The UK economy remained mired in recession in the second quarter although it contracted at a slower rate than at the start of the year.
Figures from the Office for National Statistics reveal the economy shrank by 0.8% in the second quarter of the year, its fifth consecutive quarter of contraction. This follows a contraction of 2.4% in the first quarter of the year.
This takes the annual rate of decline to 5.6% - the biggest since comparable records began in 1955. Furthermore this is more than double the drop seen in the recession of the early 1990s and almost reaching the 6.4% contraction seen in the recession of the early 1980s.
Analysts had been expecting a 0.3% drop after recent economic data pointed to a pick-up in many sectors.
But David Buik, markets analyst at BGC Partners, says this was optimistic: “I do not understand where the market picked that estimated number of -0.3% for second quarter. There have been no signs that the economy improved that dramatically, from -2.4% to 0.3%.
"[A fall of] 0.8% seems more than fair in the circumstances.”

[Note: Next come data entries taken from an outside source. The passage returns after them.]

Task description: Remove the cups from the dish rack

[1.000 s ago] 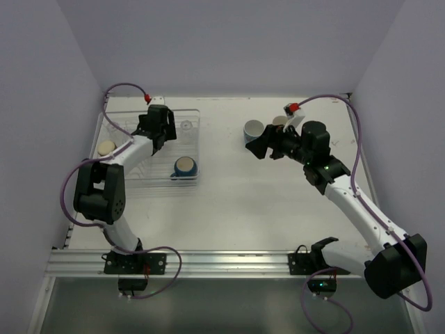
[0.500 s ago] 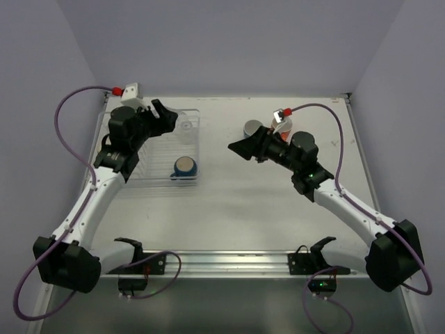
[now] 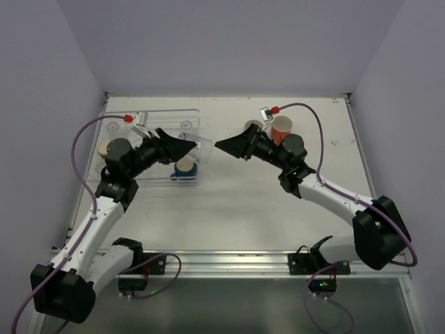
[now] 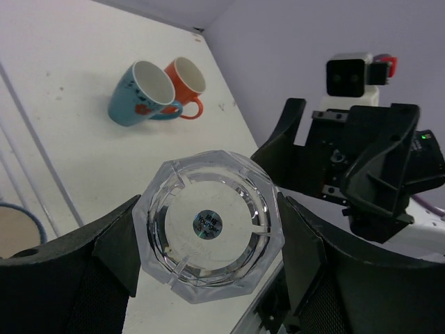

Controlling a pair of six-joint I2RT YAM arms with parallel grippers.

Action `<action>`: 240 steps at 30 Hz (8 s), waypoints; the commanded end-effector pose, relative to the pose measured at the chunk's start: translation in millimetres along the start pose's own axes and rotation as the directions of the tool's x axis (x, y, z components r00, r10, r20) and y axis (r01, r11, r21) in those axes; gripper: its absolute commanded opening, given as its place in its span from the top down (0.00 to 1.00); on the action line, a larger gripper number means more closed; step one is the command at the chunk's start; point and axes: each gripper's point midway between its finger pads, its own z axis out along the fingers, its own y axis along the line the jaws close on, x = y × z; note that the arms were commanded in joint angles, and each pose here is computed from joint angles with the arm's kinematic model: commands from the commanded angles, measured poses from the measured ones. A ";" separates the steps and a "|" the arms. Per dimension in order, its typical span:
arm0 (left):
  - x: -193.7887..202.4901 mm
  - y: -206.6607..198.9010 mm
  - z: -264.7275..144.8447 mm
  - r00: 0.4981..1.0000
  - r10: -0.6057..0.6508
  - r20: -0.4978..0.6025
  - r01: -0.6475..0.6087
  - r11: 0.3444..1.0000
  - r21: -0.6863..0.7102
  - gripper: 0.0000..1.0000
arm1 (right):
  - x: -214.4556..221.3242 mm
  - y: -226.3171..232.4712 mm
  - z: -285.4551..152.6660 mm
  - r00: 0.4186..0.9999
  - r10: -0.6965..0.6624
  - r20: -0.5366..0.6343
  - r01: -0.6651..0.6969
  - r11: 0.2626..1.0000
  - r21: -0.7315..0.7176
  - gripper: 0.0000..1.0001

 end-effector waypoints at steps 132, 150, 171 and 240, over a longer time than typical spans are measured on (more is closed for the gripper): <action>54.5 152.3 17.2 0.764 0.265 -0.588 -0.603 0.619 -0.504 0.08 | -95.7 -100.6 -169.8 0.909 -0.403 0.110 0.233 0.709 0.665 0.23; 86.3 178.6 31.8 0.717 0.182 -0.673 -0.606 0.639 -0.473 0.00 | -87.7 -101.1 -166.0 0.915 -0.392 0.093 0.243 0.721 0.649 0.23; 32.9 158.6 7.9 0.784 0.310 -0.537 -0.611 0.534 -0.584 0.48 | -78.9 -78.8 -153.6 0.916 -0.392 0.086 0.274 0.767 0.580 0.23; 39.0 -91.3 -14.1 0.984 0.152 -0.092 -0.116 0.942 0.316 0.00 | 5.5 99.4 -27.4 0.989 0.130 0.065 -0.098 0.926 -0.365 1.00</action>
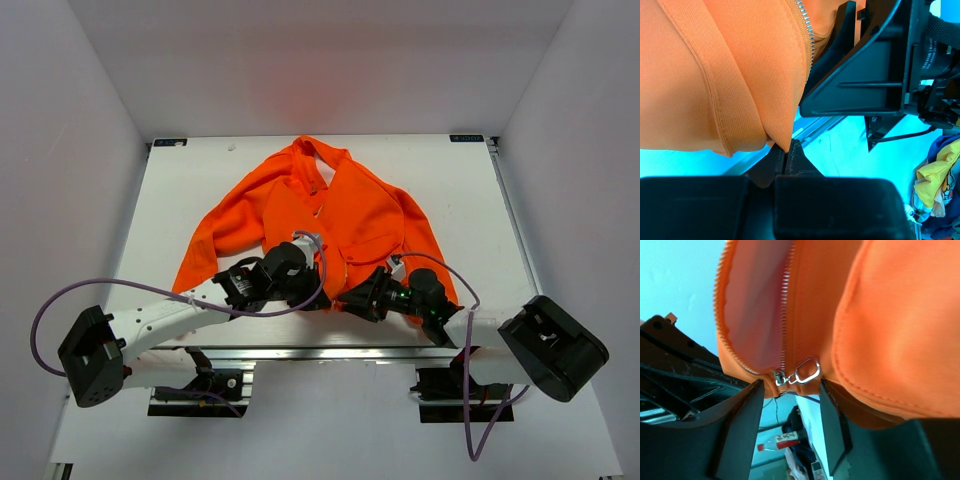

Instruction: Zip up the jacket

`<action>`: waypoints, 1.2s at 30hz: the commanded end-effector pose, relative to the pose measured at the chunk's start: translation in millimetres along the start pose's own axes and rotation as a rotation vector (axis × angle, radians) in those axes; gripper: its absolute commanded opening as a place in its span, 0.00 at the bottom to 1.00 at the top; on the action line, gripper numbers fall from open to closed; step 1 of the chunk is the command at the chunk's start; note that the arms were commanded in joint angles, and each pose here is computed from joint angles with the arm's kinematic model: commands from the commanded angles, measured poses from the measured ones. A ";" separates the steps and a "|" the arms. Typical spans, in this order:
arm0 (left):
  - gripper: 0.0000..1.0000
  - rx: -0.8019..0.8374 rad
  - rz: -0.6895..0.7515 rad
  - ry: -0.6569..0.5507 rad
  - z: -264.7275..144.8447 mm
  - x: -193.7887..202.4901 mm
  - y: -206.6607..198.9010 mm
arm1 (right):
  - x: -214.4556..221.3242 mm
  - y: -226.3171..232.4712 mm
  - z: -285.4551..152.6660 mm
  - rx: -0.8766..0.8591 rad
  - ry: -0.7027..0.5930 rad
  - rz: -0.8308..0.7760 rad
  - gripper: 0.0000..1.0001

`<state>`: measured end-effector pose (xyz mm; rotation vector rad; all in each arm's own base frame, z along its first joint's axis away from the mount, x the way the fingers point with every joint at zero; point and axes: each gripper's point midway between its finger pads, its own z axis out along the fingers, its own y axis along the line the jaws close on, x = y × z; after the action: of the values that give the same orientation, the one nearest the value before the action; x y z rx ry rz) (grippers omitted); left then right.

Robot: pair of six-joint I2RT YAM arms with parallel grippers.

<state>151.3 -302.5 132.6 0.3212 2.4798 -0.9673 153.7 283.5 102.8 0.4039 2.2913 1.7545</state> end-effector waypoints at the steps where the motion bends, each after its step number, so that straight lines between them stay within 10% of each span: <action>1: 0.00 0.025 -0.005 -0.017 -7.6 -4.0 -6.5 | -7.8 7.0 0.8 -0.038 -0.048 0.033 0.53; 36: 0.00 0.010 -0.027 -0.017 -5.1 -6.8 -6.9 | -8.6 18.9 3.0 -0.185 -0.101 0.113 0.24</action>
<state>151.8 -302.1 132.0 0.2953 2.4885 -0.9646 160.3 286.4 92.3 0.6563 2.2102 1.8322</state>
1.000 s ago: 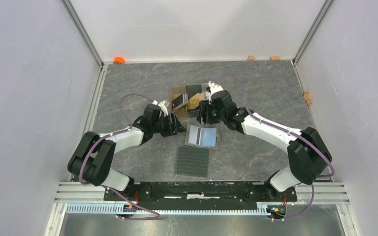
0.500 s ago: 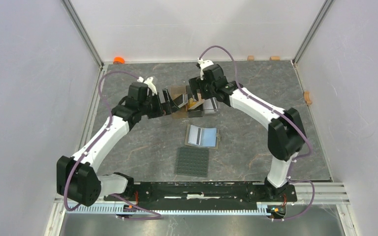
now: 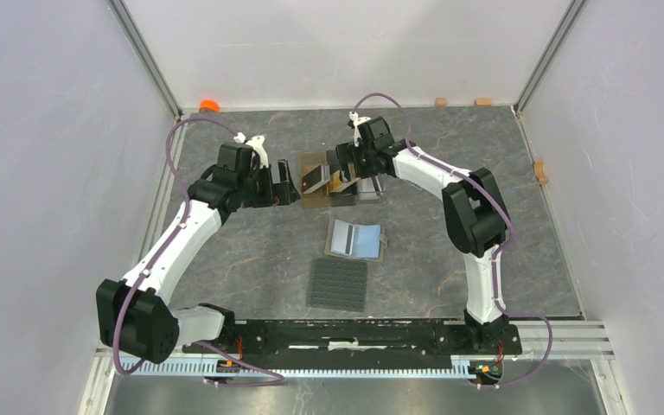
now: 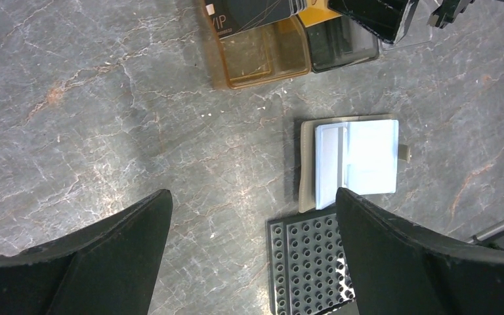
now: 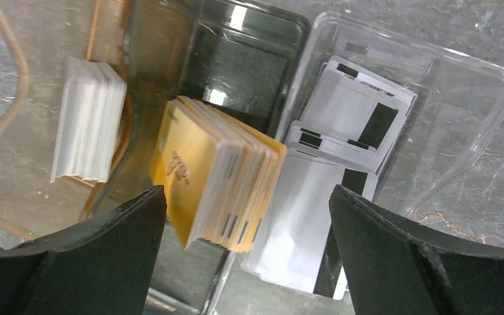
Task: Put the credit cards into the card holder
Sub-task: Pick up the credit card from the storage box.
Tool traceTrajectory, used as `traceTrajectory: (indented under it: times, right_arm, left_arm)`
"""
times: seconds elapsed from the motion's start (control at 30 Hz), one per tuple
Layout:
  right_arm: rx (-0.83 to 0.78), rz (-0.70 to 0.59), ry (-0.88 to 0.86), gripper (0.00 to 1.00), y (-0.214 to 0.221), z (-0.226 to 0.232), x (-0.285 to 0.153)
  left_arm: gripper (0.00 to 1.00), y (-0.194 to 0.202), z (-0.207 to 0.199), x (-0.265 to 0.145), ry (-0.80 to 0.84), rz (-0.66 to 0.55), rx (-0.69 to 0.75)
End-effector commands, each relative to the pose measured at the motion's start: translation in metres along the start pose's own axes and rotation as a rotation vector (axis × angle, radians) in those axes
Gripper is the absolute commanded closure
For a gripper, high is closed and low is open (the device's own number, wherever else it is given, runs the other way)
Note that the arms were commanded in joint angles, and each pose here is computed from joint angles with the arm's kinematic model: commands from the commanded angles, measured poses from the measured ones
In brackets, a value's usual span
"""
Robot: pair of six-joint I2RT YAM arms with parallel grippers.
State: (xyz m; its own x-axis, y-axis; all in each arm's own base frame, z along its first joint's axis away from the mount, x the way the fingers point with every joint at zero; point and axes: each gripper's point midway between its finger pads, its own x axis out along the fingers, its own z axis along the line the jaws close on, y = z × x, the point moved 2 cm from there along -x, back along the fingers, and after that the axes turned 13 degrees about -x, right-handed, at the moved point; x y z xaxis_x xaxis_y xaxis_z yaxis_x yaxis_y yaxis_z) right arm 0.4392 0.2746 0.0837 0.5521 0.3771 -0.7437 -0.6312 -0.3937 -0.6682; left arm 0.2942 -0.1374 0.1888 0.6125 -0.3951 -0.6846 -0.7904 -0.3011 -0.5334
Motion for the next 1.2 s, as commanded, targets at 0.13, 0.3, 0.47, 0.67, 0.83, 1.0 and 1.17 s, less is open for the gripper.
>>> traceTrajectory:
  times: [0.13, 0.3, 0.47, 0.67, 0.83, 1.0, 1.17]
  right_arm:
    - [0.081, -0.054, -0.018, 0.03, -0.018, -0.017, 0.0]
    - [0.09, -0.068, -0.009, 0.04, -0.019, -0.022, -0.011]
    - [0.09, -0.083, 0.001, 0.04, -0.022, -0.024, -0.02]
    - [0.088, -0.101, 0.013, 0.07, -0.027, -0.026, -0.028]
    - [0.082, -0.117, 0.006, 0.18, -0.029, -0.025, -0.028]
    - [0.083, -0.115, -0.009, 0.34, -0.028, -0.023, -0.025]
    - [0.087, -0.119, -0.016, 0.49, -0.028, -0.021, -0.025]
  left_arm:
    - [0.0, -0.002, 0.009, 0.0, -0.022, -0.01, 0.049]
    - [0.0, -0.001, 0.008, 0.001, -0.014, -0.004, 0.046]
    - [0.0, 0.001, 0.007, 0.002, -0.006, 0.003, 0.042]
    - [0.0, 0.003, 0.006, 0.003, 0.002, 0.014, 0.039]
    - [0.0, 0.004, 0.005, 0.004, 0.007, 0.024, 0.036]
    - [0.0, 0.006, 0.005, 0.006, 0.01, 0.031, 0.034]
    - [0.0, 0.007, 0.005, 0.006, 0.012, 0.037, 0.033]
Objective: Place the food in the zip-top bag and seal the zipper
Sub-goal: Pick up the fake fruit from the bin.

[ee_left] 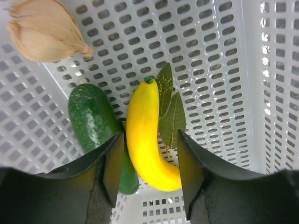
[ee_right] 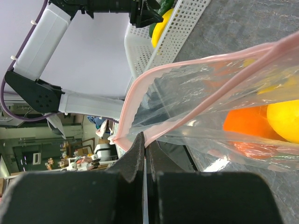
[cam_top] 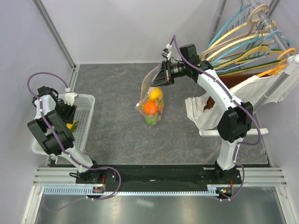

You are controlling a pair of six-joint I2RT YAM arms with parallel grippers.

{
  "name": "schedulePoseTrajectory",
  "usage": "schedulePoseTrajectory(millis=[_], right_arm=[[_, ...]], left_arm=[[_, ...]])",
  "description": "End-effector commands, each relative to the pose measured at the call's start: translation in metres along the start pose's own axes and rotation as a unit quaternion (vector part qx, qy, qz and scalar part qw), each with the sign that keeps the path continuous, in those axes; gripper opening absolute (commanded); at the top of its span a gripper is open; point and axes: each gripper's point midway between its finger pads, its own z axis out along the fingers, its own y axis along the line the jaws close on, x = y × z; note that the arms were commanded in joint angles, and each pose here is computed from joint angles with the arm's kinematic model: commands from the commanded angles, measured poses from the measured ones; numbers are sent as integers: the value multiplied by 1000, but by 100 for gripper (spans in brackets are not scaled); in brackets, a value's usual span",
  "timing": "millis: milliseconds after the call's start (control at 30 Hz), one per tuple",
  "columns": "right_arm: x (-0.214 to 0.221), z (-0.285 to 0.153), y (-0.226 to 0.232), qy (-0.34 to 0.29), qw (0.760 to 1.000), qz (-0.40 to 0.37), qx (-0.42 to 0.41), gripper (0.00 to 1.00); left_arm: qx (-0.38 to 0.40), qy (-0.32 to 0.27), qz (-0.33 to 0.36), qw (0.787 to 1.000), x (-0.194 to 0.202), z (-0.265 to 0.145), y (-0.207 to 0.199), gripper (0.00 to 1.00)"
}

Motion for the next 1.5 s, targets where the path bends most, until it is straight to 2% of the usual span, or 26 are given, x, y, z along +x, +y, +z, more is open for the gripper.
schedulePoseTrajectory(millis=[0,367,1167,1300,1333,1367,1400,1467], right_arm=[[2,-6,14,-5,1000,-25,-6,0],[4,-5,12,-3,1000,-25,-4,0],[3,-3,10,0,1000,-21,-5,0],[3,-3,8,0,1000,-19,-4,0],[3,-2,7,0,1000,-18,-3,0],[4,-2,6,1,1000,-17,-2,0],[5,-2,4,3,1000,-15,-1,0],[7,0,2,5,1000,-12,0,0]], left_arm=[[-3,-49,40,998,-2,-4,5,54],[-10,-49,46,998,6,19,14,57],[15,-25,51,998,21,42,-6,48],[0,-66,46,997,-4,15,0,33],[-3,-100,48,994,-20,-1,-1,30],[14,-112,43,993,-26,-13,-9,23],[0,-143,41,989,-46,-37,-1,20],[20,-208,48,977,-77,-71,-13,17]])
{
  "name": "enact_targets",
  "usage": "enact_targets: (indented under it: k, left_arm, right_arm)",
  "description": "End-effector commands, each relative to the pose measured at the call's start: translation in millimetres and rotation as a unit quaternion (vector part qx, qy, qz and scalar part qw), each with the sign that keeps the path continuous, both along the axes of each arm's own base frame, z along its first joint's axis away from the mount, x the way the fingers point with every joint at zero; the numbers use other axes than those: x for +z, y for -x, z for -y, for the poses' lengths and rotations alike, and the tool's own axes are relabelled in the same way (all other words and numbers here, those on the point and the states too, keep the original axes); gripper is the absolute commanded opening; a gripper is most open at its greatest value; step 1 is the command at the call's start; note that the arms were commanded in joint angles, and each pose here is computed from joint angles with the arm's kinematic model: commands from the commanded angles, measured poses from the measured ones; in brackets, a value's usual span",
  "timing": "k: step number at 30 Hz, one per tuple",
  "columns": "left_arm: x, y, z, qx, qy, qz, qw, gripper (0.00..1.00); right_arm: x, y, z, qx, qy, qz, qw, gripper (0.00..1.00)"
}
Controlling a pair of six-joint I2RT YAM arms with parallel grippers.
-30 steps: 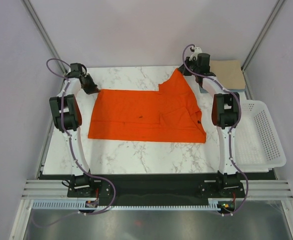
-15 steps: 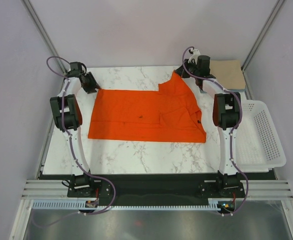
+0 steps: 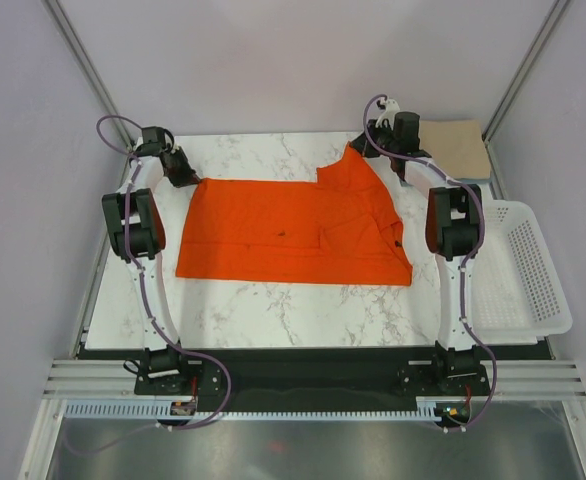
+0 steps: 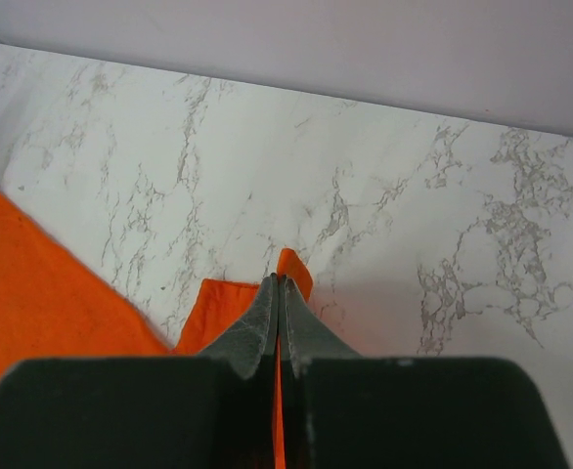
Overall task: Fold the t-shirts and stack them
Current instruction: Fold the tshirt
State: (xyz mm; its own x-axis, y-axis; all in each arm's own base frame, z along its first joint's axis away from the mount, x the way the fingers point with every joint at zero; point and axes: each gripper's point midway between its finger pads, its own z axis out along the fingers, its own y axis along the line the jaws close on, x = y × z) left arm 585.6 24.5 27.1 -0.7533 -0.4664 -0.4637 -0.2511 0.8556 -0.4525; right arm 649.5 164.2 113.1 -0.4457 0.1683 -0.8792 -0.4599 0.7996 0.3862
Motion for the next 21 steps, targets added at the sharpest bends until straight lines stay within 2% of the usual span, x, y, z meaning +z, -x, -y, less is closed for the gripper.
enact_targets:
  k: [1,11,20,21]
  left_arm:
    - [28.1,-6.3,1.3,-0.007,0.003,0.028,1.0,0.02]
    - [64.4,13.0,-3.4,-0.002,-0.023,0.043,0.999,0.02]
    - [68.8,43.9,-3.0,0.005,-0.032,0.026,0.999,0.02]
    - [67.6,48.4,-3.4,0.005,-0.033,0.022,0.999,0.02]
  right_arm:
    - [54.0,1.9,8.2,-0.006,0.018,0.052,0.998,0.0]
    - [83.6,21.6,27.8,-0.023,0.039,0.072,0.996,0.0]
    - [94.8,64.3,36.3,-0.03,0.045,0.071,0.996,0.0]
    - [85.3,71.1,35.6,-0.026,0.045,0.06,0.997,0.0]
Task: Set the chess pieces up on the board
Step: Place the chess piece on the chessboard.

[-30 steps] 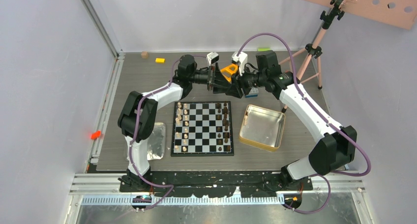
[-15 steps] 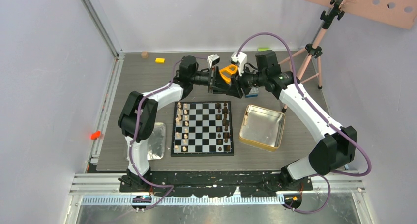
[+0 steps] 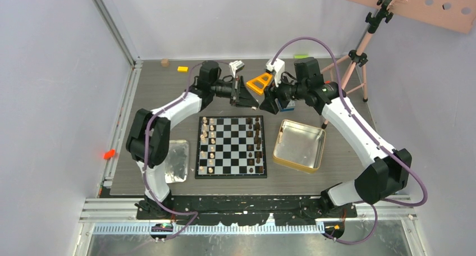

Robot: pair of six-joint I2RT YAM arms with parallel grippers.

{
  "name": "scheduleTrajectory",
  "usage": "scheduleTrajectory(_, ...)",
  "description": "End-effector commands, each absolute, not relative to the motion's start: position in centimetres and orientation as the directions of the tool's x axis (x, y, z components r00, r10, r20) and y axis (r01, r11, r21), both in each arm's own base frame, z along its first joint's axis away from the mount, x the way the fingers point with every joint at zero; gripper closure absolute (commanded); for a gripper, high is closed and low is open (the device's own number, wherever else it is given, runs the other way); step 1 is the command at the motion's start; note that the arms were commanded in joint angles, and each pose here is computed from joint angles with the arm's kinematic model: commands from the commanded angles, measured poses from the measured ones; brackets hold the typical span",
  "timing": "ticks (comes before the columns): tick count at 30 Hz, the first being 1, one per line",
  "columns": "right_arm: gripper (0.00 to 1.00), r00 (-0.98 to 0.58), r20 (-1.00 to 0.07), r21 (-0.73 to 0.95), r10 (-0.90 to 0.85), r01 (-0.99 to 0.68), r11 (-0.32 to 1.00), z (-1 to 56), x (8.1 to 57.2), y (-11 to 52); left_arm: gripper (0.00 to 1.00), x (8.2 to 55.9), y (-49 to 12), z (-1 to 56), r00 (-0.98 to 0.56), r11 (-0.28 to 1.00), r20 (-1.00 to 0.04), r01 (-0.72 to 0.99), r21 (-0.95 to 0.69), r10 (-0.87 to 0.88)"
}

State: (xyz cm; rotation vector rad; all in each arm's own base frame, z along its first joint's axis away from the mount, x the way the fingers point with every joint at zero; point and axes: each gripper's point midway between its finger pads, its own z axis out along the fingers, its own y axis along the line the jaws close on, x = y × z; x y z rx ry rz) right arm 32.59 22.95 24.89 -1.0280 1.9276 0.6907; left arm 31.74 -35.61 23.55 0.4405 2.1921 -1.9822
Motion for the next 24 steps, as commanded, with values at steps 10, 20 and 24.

Industrial production fell by 0.7% quarter-on-quarter although services output fell by a great-than-expected 0.6% drop with construction output down by 2.2%.
Vicky Redwood, economist at Capital Economics, says the quarter two contraction looks "shockingly bad".
She adds: "The figures firmly dash any hopes that the UK had already pulled out of recession. It still looks likely to be a long hard slog to get the economy back on track.”
But Simon Denham, head of Capital Spreads, says the fall is still a "world away" from the 2.4% decline in the first quarter of the year.
However, he does urge caution: "The figure has to be taken with a small dose of caution since it is just the preliminary release of a number of subsequent revisions."